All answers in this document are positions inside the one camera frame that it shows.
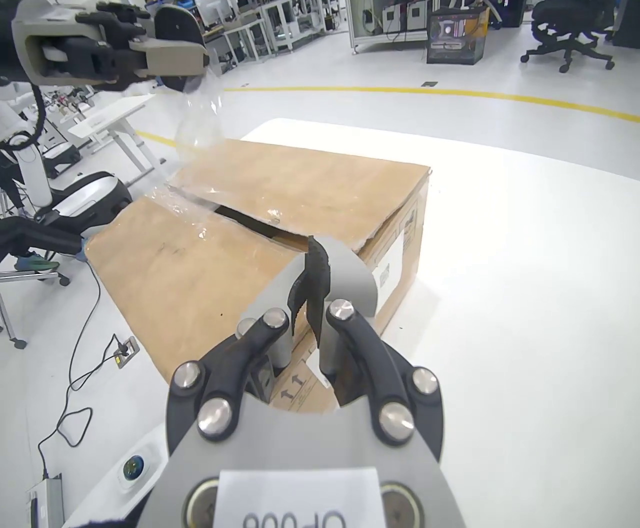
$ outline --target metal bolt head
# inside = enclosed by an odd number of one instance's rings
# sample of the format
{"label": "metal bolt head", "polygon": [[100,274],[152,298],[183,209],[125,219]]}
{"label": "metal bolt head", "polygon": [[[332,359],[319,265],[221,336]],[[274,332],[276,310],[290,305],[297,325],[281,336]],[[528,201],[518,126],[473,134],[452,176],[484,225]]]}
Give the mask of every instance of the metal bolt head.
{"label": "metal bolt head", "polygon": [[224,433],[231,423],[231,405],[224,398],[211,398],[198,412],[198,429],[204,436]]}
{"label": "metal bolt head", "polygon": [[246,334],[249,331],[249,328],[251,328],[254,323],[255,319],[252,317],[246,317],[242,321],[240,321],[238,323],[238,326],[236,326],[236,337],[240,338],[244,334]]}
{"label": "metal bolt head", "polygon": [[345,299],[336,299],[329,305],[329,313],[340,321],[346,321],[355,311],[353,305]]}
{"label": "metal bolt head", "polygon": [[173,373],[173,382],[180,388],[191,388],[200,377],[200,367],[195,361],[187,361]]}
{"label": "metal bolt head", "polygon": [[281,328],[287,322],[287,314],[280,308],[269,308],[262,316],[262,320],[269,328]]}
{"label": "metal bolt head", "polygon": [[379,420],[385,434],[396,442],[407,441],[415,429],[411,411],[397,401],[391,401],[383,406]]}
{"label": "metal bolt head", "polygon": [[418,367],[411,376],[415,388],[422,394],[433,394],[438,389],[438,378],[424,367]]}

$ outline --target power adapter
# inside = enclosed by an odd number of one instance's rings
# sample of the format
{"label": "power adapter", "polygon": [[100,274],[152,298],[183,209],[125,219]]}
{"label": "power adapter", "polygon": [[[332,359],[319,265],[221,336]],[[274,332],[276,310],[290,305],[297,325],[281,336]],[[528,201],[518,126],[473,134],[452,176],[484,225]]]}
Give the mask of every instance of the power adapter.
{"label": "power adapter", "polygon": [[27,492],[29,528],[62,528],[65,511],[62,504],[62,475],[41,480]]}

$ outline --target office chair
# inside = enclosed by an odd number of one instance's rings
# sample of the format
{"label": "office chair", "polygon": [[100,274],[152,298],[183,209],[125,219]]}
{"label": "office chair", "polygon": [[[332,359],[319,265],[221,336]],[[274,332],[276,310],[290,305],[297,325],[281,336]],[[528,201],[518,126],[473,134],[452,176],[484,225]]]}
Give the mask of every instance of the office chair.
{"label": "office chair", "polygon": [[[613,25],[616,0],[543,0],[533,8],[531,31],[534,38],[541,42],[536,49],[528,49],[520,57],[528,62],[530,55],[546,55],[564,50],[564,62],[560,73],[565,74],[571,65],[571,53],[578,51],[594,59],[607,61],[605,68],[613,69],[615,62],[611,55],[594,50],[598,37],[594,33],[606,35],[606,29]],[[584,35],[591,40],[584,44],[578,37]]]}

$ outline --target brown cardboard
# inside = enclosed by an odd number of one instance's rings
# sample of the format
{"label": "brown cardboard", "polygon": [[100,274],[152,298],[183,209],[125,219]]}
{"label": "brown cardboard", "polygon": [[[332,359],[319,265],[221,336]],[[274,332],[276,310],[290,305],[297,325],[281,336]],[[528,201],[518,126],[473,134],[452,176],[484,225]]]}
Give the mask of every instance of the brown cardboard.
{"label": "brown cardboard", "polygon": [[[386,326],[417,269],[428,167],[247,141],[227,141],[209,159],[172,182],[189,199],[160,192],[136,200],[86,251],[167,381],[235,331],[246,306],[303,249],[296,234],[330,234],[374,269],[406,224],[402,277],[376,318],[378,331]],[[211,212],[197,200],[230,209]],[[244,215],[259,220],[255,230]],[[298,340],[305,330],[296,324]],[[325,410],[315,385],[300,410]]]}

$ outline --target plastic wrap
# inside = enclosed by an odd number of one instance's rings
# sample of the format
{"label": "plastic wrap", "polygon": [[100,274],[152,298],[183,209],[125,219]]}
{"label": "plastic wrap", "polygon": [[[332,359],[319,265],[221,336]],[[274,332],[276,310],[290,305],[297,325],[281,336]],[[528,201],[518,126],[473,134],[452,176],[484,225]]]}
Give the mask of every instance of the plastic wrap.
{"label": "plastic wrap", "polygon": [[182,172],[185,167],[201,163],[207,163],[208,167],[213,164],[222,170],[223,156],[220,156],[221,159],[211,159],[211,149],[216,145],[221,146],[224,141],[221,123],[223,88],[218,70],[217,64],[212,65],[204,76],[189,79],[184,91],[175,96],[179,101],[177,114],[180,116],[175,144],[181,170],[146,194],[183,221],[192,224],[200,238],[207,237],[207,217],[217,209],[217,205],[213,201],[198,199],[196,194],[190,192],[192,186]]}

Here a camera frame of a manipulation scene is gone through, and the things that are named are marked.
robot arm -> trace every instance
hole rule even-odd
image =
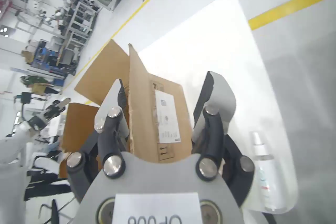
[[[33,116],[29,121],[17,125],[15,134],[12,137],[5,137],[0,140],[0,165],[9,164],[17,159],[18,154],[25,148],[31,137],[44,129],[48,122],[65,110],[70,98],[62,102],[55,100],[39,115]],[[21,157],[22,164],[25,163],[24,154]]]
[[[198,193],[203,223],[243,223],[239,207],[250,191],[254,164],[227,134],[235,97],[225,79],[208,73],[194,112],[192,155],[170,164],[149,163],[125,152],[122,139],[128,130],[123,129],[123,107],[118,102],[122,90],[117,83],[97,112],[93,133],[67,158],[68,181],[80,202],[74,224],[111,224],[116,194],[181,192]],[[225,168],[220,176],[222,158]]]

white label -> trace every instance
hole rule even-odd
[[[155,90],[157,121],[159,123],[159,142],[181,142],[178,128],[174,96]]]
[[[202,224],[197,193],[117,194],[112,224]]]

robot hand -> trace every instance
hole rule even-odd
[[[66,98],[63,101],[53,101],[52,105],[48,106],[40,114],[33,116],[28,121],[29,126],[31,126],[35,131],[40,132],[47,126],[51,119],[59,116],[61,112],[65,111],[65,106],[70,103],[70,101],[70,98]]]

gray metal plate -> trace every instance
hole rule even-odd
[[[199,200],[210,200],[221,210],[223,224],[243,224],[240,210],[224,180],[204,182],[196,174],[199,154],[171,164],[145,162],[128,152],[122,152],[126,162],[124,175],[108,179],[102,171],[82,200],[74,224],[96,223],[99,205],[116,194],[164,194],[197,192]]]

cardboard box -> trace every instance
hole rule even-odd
########################################
Search the listing above for the string "outline" and return each line it appears on.

### WRITTEN ANSWER
$ outline --target metal bolt head
$ outline --target power adapter
$ outline --target office chair
$ outline --target brown cardboard
$ outline --target plastic wrap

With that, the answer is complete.